Windy City Media Group Frontpage News

THE VOICE OF CHICAGO'S GAY, LESBIAN, BI, TRANS AND QUEER COMMUNITY SINCE 1985

home search facebook twitter join
Gay News Sponsor Windy City Times 2023-02-22
DOWNLOAD ISSUE
Donate

Sponsor
Sponsor

  WINDY CITY TIMES

Supreme Court: Another month of 'major moments'
Legal activists brace for religious ruling
by Lisa Keen, Keen News Service
2014-06-08

This article shared 2558 times since Sun Jun 8, 2014
facebook twitter pin it google +1 reddit email


June is the final month of the U.S. Supreme Court's current session and, while anticipation is not nearly so great this year for the LGBT community as it was last year, there is some concern in the air.

Last year, the wait was about marriage: whether the Supreme Court would declare the Defense of Marriage Act and California's ban on same-sex couples marrying to be unconstitutional. It declared DOMA unconstitutional and, on a legal technicality, it allowed a lower court decision striking California's Proposition 8 to stand.

This year, anxiety surrounds two consolidated cases in which employers are seeking the right to discriminate against employees in the provision of health benefits based on the company owner's personal religious beliefs. It is the type of conflict —religious beliefs versus non-discrimination laws— that has arisen time and again in recent years by employers seeking to discriminate against LGBT people.

Sebelius v. Hobby Lobby Stores and Conestoga Wood v. HHS are lawsuits brought by the owners of for-profit commercial enterprises —a furniture maker, an arts and craft store, and a bookstore ( the latter selling Christian-oriented books ). The owners of the company object to a requirement by the Affordable Care Act that employers' health plans include coverage for contraception. They say they're not trying to stop the use of contraception; they just don't want to be involved in funding it.

The Family Research Council submitted a brief in support of the Hobby Lobby employers, arguing that "commercial activity does not preclude or excuse religious observance and often can be a means of exercising religion."

But an article on salon.com reported the Hobby Lobby and Conestoga owners are involved in political efforts to stop the use of contraception, as well as marriage for same-sex couples, through its donations to the National Christian Charitable Foundation, which funnels millions of dollars into organizations such as the Alliance Defending Freedom which has defended many state bans on same-sex marriage.

LGBT legal activists seek two major concerns with a ruling in favor of the employers in these cases. One is that it could open the door for employers to seek exemptions from providing coverage for other health benefits, such as coverage for the same-sex spouses or partners of employees, reproductive services for lesbian couples, testing and treatment for men at risk of HIV infection, transgender treatment for people with gender dysphoria. And the other is that employers and individuals might seek exemptions to other laws, such as laws prohibiting discrimination based on sexual orientation and gender identity.

"Given these implications, the Hobby Lobby case is indeed another major moment for the LGBT community," wrote National Center for Lesbian Rights Policy Counsel Ashland Johnson, in an article for NCLR's website. "The Supreme Court's resolution of the case will directly affect our reproductive rights and other health care needs.

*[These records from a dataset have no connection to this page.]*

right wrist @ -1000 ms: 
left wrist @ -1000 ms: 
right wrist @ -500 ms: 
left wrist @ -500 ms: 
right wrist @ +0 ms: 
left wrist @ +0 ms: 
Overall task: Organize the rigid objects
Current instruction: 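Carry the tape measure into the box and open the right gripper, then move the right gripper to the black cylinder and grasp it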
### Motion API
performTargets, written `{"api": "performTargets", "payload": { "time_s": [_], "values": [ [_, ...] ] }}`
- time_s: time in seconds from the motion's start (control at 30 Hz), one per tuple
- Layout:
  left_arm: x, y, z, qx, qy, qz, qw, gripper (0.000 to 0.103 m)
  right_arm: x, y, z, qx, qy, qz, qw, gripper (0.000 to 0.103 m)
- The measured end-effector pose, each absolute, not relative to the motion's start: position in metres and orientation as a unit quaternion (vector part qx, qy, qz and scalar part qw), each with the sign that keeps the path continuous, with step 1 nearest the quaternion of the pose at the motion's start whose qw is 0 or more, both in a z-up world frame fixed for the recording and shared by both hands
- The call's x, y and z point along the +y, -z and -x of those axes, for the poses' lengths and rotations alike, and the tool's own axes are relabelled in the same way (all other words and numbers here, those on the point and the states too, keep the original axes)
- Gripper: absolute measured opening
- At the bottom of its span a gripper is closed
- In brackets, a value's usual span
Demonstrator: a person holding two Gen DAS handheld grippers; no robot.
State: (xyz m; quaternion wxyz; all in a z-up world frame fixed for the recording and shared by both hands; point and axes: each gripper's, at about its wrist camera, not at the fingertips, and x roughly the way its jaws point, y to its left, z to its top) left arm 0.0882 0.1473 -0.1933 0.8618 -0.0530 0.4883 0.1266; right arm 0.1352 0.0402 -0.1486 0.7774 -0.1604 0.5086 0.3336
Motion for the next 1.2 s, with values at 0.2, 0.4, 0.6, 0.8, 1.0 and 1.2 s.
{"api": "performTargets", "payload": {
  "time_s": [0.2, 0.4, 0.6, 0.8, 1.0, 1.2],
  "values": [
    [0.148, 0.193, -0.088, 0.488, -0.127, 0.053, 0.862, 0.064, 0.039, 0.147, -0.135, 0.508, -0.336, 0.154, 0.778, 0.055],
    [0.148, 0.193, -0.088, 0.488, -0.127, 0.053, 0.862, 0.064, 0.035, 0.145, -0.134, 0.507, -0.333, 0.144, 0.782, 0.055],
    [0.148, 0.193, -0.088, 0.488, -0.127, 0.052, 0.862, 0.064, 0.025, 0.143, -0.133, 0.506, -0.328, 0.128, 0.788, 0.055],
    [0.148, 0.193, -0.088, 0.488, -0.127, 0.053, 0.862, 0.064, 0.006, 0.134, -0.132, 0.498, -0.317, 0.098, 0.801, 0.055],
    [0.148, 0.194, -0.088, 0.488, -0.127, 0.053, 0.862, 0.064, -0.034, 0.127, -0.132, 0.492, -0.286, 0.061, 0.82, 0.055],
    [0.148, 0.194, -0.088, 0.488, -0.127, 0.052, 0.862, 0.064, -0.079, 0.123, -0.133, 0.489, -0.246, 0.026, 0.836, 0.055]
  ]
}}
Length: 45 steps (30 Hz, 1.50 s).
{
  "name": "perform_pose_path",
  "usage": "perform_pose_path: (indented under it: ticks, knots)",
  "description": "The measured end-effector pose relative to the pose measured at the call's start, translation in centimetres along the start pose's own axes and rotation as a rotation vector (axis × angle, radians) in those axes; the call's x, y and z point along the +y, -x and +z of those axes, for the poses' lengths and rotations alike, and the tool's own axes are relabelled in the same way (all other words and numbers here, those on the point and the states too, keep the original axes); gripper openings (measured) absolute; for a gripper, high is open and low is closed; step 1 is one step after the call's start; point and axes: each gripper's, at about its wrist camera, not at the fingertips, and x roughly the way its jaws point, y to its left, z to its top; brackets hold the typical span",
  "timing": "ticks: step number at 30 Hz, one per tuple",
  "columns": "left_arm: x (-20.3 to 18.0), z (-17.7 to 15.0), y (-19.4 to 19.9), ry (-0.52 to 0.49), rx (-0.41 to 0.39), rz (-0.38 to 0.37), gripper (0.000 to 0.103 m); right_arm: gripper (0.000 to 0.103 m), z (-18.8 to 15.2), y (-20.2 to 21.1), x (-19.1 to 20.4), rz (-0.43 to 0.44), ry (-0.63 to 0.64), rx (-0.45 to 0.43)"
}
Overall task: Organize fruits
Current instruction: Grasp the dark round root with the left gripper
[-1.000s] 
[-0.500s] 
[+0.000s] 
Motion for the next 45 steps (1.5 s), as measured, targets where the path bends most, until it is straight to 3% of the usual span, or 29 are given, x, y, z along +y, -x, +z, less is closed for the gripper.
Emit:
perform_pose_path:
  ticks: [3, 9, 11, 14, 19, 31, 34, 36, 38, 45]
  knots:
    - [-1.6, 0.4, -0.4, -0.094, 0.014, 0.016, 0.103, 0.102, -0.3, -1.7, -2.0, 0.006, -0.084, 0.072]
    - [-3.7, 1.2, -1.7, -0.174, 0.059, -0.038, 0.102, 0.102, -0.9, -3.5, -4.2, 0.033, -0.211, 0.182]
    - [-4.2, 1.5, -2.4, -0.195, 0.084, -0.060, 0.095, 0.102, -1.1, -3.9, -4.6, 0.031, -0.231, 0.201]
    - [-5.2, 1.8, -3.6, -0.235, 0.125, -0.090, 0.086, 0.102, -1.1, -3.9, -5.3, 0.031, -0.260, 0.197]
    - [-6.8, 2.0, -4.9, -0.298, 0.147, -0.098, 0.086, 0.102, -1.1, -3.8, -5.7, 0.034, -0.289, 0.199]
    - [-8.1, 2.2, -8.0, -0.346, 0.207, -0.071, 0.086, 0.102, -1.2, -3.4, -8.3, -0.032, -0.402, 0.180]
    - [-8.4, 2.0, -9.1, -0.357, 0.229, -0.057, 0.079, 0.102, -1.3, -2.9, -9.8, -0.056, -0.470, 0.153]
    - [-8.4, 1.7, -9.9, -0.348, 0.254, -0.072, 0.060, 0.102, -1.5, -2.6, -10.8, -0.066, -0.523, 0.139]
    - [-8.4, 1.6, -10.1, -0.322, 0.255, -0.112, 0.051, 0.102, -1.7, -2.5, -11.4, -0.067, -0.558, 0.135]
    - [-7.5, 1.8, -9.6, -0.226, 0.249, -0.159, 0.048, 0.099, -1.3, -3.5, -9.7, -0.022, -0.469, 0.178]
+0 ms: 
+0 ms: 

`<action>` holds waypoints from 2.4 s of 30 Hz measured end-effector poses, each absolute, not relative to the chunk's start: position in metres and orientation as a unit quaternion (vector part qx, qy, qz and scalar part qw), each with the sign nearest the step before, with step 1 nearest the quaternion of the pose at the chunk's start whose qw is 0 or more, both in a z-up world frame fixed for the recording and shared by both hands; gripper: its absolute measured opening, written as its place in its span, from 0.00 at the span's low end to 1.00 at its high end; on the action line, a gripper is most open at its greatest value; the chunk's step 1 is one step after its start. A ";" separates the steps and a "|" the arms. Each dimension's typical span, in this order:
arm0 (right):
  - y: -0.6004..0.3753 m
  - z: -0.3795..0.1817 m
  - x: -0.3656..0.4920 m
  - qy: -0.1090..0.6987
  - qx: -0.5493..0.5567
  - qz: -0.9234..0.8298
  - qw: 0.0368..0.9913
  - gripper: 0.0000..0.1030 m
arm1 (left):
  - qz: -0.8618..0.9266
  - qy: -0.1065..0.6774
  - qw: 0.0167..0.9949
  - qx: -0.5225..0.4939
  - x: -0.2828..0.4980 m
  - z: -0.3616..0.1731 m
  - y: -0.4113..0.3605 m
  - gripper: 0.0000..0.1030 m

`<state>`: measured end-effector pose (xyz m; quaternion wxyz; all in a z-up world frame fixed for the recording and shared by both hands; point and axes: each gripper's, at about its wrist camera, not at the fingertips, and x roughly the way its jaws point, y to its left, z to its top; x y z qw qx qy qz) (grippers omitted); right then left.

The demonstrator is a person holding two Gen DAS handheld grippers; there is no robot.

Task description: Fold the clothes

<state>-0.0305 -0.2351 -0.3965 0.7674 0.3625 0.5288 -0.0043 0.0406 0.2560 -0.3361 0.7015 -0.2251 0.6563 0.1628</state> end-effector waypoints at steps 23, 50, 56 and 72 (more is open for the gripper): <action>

Equally concerning, it could result in devastating exceptions to protections for LGBT people at the state and local level, jeopardizing literally decades of advocacy and progress."

Following oral argument in March, Lambda Legal's director of Law and Public Policy, Jenny Pizer, expressed concern that the court may give certain for-profit companies —those closely held by families or small groups of people ( also known as S-corporations )— the ability to claim the same sort of religious exemption to ACA that is currently afforded to religious institutions.

"If they say any for-profit can claim religious [exemptions], obviously, that's very bad," said Pizer in March. "If they say only S-corporations can have a religious exemption, that's less bad, but it's still bad. There are an awful lot of family-owned businesses."

Adding to that worry: On May 5, the Supreme Court surprised some when it ruled in favor of allowing a town board in Greece, New York, open its meetings with a prayer that is specific to a particular religion, usually Christianity.

"To hold that invocations must be nonsectarian would force the legislatures that sponsor prayers and the courts that are asked to decide these cases to act as supervisors and censors of religious speech, a rule that would involve government in religious matters to a far greater degree than is the case under the town's current practice of neither editing or approving prayers in advance nor criticizing their content after the fact," wrote Justice Anthony Kennedy for a 5 to 4 majority in Town of Greece v. Galloway.

Other decisions LGBT legal activists will likely be watching for in the next few weeks include:

ï National Labor Relations Board v. Noel Canning. The case involves the president's right to make appointments during Congresssional recess — a tool President Obama has used to get a number of openly gay people into positions. He used it to get lesbian legal activist Chai Feldblum cleared onto the Equal Emloyment Opportunity Commission and to install gay nominee Richard Sorian as assistant secretary for public affairs at the Department of Health and Human Services.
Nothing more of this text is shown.